### Exercise instructions
Stop after the line with "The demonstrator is". Up to that point, output every line of the listing below exactly from the first one onward, skipping pictures.

### Data shown
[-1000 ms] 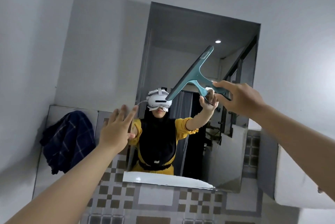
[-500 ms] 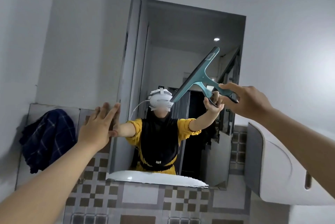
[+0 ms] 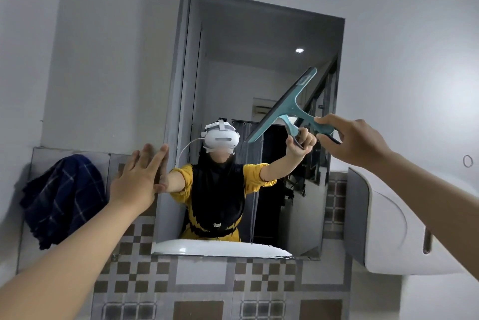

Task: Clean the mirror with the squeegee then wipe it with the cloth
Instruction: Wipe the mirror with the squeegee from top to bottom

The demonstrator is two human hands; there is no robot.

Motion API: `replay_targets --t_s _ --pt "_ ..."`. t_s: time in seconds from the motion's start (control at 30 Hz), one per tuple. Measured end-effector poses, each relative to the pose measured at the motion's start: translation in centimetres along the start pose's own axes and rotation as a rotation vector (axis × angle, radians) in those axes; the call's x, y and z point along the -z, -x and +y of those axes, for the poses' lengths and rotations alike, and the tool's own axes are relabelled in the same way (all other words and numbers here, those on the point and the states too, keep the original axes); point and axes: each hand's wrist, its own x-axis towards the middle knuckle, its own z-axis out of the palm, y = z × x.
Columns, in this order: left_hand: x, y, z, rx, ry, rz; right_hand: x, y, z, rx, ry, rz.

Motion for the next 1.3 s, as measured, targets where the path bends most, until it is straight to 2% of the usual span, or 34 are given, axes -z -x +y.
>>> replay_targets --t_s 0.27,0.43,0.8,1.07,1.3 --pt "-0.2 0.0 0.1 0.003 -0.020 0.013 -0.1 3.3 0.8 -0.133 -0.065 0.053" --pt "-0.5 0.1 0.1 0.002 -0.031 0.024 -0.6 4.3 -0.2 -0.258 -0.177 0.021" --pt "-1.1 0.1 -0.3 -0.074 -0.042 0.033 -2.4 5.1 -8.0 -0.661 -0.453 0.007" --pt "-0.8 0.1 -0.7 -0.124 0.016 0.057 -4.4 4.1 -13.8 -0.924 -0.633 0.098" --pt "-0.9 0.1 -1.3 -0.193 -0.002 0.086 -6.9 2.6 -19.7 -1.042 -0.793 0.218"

### Solution to this task
[-1000 ms] 
[-500 ms] 
[+0 ms] 

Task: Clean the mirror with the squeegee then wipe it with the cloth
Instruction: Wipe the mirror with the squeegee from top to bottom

The demonstrator is two human hands; there is no robot.

The exercise is now done.